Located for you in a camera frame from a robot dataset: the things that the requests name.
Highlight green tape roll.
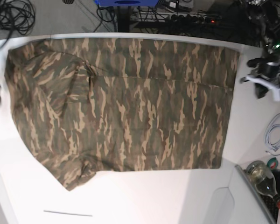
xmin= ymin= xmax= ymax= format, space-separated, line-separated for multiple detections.
xmin=266 ymin=157 xmax=279 ymax=170

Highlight coiled black cables on floor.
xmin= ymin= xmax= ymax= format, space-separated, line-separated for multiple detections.
xmin=0 ymin=0 xmax=37 ymax=36

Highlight camouflage t-shirt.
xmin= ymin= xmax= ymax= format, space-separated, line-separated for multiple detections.
xmin=5 ymin=38 xmax=240 ymax=190

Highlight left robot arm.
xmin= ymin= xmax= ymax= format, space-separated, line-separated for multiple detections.
xmin=241 ymin=0 xmax=280 ymax=80

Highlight coiled white cable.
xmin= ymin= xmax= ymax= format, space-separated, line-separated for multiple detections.
xmin=264 ymin=109 xmax=280 ymax=156

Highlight black power strip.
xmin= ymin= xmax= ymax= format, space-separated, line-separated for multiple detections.
xmin=169 ymin=13 xmax=222 ymax=25

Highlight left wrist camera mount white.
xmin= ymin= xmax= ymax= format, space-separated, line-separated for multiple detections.
xmin=239 ymin=75 xmax=280 ymax=101

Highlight white paper label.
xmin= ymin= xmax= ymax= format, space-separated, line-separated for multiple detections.
xmin=43 ymin=210 xmax=93 ymax=217

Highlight clear plastic bottle red cap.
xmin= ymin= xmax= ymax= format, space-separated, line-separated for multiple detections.
xmin=245 ymin=161 xmax=280 ymax=209

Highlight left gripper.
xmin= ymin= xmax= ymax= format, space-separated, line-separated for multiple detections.
xmin=247 ymin=56 xmax=280 ymax=81

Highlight blue bin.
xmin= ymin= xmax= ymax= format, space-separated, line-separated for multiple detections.
xmin=95 ymin=0 xmax=163 ymax=7

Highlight black mesh tray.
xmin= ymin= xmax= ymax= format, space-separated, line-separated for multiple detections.
xmin=259 ymin=169 xmax=280 ymax=222

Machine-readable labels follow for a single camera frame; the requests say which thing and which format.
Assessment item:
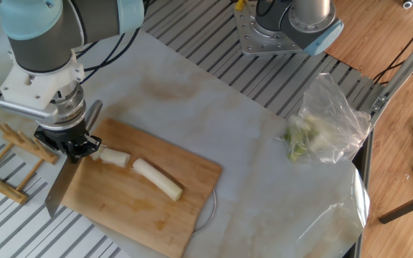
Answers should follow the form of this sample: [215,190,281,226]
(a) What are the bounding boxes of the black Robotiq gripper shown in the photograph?
[33,120,103,161]

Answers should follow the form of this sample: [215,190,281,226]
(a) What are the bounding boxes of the steel cleaver knife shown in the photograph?
[44,99,103,219]

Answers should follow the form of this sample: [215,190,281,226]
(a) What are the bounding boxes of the white scallion stalk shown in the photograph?
[132,158,184,202]

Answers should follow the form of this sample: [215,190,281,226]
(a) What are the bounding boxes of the wooden peg rack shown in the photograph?
[0,113,60,206]

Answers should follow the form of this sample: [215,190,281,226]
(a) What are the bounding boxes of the bamboo cutting board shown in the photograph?
[48,117,224,258]

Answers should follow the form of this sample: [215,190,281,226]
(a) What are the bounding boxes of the silver robot mounting plate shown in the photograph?
[233,1,315,57]

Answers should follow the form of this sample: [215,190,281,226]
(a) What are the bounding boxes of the plastic bag of scallion scraps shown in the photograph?
[281,72,372,165]

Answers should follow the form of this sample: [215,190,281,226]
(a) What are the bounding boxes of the dark wooden bar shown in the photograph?
[378,187,413,225]

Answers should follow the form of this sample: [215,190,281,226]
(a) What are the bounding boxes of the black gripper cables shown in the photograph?
[75,0,146,85]

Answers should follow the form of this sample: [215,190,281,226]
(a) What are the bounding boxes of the black floor cables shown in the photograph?
[372,10,413,86]

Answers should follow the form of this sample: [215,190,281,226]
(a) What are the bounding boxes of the aluminium frame beam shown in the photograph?
[369,23,413,125]

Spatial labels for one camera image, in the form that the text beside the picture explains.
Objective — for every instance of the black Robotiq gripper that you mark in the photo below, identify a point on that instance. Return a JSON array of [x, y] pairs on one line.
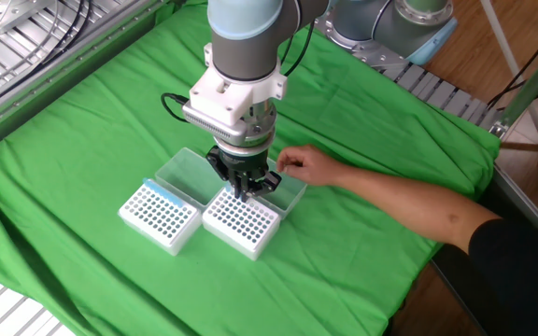
[[243, 163]]

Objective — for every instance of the white pipette tip rack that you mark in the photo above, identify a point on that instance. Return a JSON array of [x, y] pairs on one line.
[[241, 228], [159, 221]]

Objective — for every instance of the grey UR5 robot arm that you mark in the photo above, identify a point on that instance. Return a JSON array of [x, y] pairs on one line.
[[245, 56]]

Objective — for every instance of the person's bare forearm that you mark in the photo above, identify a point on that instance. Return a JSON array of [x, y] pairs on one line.
[[414, 205]]

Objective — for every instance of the person's hand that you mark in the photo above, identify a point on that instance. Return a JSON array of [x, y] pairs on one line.
[[311, 165]]

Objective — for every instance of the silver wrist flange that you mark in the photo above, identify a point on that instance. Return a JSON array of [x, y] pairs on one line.
[[259, 128]]

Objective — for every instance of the green table cloth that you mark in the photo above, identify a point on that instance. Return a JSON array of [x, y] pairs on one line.
[[367, 116]]

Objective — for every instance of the silver metal plate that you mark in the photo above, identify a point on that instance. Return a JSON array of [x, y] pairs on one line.
[[12, 11]]

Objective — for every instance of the thin white pole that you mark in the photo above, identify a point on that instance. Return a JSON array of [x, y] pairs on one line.
[[506, 51]]

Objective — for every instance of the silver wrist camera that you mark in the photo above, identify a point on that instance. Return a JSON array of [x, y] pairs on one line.
[[208, 126]]

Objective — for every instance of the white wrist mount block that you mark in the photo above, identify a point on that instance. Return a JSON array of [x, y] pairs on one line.
[[222, 100]]

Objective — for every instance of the grey aluminium frame rail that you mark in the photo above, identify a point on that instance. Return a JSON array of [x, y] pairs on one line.
[[40, 88]]

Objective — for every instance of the aluminium table edge rail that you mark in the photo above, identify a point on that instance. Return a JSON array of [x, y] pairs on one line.
[[526, 203]]

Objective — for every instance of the aluminium corner post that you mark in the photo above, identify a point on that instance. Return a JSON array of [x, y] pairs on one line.
[[535, 80]]

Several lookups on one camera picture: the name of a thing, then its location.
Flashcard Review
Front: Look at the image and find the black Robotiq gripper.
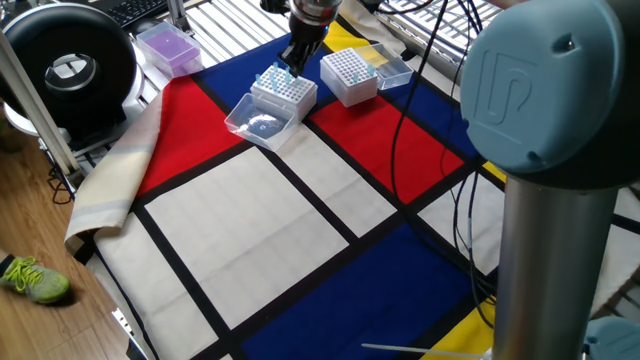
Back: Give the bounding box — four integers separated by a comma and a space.
277, 15, 335, 79

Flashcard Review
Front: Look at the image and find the white pipette tip holder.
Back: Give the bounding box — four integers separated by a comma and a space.
319, 47, 379, 108
249, 62, 319, 123

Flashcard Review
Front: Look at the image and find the clear plastic holder lid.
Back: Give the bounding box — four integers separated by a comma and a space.
223, 93, 297, 152
354, 43, 415, 91

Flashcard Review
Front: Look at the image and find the black round knob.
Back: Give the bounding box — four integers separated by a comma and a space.
259, 0, 292, 15

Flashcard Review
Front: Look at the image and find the clear box purple insert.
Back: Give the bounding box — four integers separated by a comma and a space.
135, 20, 204, 80

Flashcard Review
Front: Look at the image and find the black computer keyboard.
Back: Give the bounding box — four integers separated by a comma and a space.
97, 0, 171, 27

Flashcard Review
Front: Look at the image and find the Mondrian pattern tablecloth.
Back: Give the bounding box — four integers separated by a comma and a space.
87, 14, 640, 360

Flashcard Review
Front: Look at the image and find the grey green sneaker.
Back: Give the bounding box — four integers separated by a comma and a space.
0, 255, 72, 305

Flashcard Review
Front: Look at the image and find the aluminium frame post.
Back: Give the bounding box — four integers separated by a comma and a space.
166, 0, 195, 35
0, 29, 84, 179

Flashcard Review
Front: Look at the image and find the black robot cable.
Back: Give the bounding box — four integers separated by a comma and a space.
389, 0, 501, 331
439, 0, 500, 326

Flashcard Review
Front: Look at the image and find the black ring device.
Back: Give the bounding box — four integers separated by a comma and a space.
0, 2, 139, 139

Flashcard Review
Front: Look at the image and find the white corner bracket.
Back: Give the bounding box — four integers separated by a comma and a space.
110, 307, 136, 346

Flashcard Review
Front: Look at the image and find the white cable tie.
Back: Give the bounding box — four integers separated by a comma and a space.
360, 342, 490, 359
• • • •
● Task:
Only the lines with "holder" are needed; find them in the records and copy each one.

● Exercise solution:
Front: Look at the image and find the white pipette tip holder.
Front: Look at the image and find the clear plastic holder lid.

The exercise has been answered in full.